ASSIGNED TASK:
The answer should be an exact repeat of the stretch of material below from the line containing "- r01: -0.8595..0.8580" through the line containing "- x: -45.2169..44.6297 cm".

AVAILABLE RECORDS:
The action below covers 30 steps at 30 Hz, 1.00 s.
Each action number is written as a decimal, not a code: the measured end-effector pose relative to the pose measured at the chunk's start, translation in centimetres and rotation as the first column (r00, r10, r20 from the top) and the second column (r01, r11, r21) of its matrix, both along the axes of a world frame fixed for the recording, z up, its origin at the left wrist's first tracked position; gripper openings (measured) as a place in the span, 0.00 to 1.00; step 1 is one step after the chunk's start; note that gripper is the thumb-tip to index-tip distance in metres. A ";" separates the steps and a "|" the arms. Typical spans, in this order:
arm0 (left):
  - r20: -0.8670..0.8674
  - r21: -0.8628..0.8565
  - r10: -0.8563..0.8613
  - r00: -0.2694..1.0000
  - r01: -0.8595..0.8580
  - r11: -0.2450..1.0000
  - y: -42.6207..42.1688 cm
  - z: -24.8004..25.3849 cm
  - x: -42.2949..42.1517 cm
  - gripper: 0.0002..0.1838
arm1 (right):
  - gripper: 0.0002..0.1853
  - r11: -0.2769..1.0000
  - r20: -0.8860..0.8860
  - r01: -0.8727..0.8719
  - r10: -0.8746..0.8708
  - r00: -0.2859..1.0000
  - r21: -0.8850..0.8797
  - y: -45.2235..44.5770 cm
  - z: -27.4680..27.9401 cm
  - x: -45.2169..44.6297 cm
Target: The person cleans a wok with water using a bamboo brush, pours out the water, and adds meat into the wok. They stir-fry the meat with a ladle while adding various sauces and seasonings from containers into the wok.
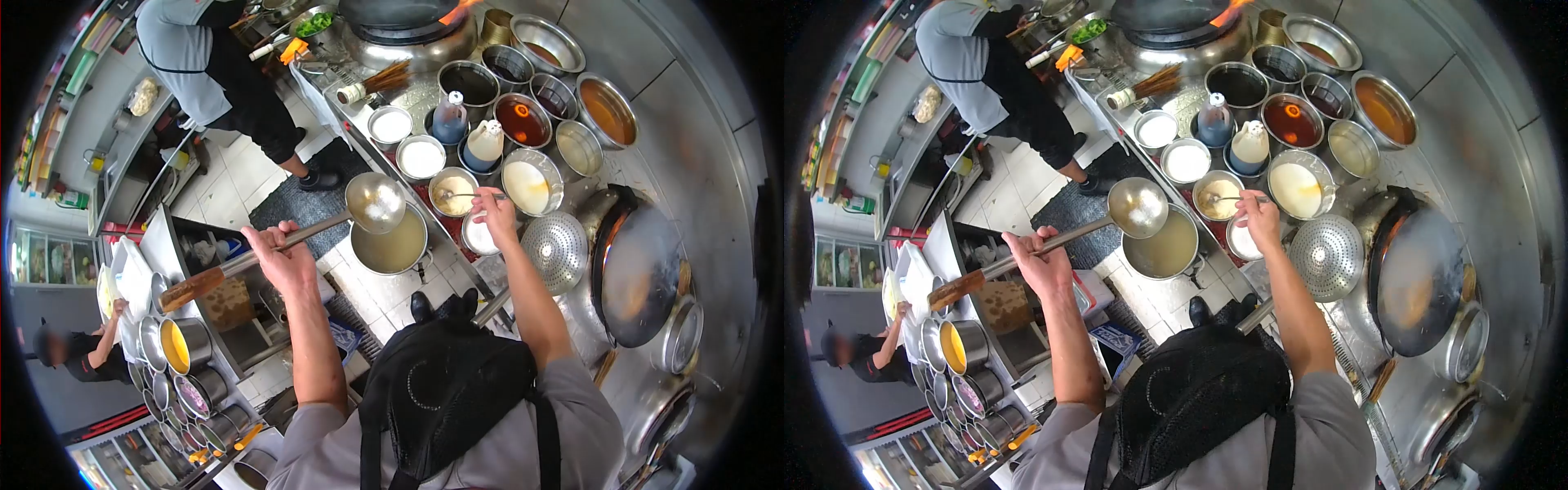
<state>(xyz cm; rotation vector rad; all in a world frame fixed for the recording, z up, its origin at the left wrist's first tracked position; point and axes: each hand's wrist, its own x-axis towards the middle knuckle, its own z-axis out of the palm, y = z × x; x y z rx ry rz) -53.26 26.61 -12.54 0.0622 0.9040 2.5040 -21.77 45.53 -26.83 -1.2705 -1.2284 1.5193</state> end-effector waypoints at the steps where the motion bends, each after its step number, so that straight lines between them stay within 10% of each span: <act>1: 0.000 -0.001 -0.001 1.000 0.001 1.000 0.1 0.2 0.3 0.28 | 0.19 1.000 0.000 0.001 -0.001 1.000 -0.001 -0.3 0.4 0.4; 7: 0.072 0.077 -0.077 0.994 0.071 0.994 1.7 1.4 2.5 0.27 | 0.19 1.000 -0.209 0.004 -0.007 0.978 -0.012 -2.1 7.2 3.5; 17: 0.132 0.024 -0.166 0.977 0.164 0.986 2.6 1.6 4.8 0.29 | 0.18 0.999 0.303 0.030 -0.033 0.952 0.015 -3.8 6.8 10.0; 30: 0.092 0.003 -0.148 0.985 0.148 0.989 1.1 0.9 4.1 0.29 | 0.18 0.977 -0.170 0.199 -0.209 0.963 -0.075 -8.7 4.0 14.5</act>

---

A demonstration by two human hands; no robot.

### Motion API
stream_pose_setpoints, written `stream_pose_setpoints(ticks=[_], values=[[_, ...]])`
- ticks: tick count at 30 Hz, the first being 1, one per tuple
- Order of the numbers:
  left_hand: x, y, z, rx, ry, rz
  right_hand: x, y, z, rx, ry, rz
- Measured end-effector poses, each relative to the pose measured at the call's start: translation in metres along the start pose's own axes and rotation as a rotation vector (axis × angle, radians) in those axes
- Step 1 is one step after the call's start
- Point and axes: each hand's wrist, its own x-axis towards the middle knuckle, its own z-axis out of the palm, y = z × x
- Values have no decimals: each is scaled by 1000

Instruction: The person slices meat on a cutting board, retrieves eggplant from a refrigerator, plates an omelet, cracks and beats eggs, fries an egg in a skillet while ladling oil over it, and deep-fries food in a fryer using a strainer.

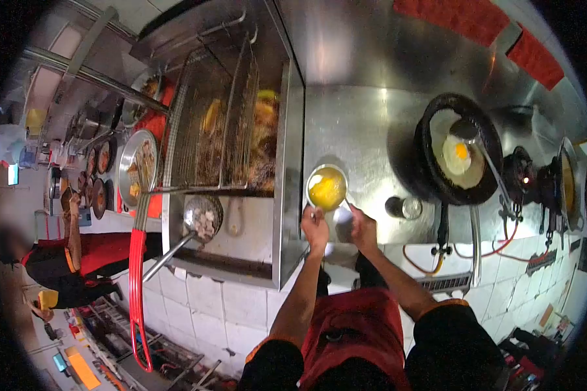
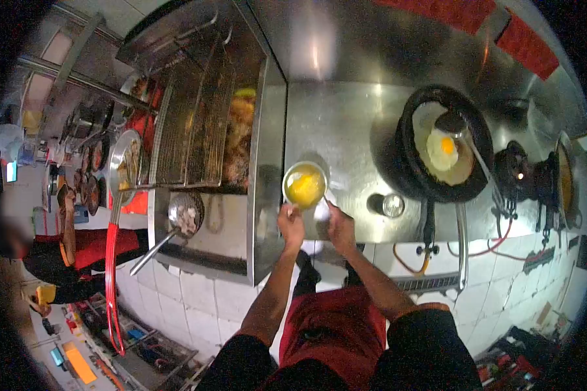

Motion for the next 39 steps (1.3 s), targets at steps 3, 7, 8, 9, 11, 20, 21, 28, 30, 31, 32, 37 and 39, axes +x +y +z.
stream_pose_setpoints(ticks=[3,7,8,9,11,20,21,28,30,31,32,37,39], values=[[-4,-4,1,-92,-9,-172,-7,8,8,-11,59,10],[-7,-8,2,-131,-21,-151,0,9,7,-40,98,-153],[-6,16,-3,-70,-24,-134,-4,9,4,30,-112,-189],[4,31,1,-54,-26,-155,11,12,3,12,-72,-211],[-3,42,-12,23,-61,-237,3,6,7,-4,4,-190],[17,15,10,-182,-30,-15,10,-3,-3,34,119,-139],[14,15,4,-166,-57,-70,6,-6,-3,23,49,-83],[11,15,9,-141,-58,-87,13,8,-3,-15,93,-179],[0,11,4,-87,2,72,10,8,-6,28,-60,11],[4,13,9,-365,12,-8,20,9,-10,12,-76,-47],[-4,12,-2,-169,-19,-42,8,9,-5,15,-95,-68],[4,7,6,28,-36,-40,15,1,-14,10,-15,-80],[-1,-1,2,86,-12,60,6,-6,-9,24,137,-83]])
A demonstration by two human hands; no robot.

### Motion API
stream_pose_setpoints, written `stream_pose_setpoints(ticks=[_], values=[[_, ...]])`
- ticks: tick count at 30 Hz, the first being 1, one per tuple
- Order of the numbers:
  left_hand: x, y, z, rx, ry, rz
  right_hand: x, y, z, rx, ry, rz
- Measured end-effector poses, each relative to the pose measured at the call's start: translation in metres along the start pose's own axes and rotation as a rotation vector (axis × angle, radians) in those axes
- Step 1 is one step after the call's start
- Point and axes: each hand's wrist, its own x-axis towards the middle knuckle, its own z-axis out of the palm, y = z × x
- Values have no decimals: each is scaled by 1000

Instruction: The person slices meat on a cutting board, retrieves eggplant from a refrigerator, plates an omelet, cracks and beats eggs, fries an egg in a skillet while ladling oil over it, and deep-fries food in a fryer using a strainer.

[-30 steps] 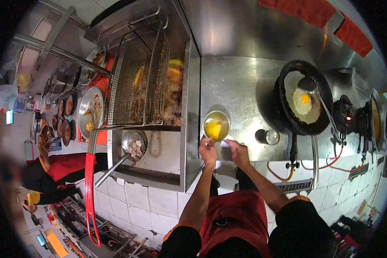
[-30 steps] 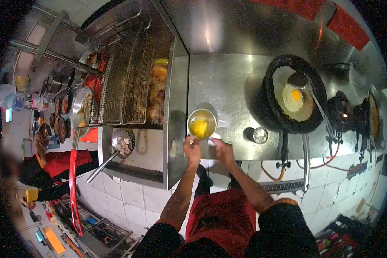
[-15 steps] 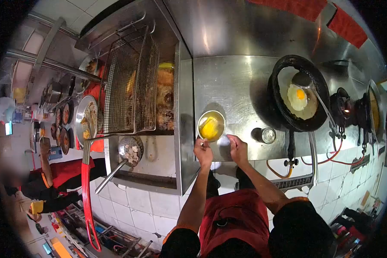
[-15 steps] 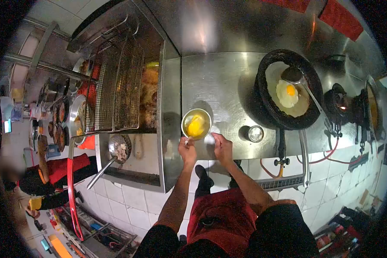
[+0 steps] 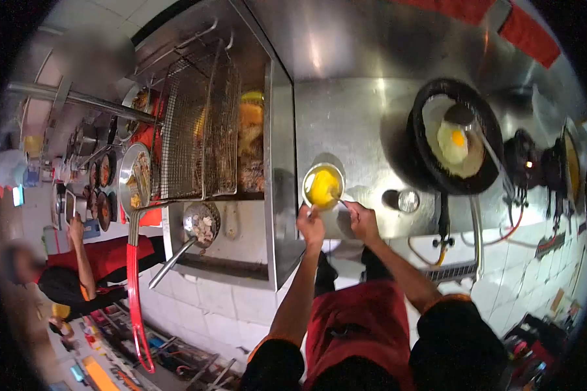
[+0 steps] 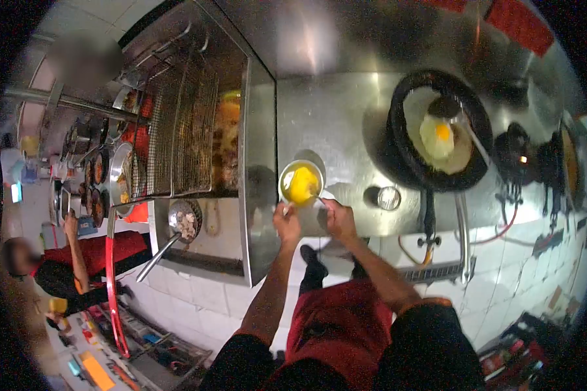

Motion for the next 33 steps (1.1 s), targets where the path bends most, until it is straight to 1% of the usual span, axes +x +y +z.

RESULT OF THE EXERCISE:
  - r01: -0.8595..0.8580
  - r11: -0.2450..1.0000
  - y: -42.6207..42.1688 cm
  - z: -24.8004..25.3849 cm
  - x: -42.2949..42.1517 cm
  - gripper: 0.0002..0.1838
arm1 (right):
  - gripper: 0.0002..0.1853
  - r11: -0.2769..1.0000
  - r20: -0.8860..0.8860
  - r01: -0.8727..0.8719
  - r10: -0.8746..0.8708
  - r00: -0.2859..1.0000
  - r21: -0.8850..0.8797
  - y: -45.2235..44.5770 cm
  - z: -27.4680..27.9401 cm
  - x: -45.2169..44.6297 cm

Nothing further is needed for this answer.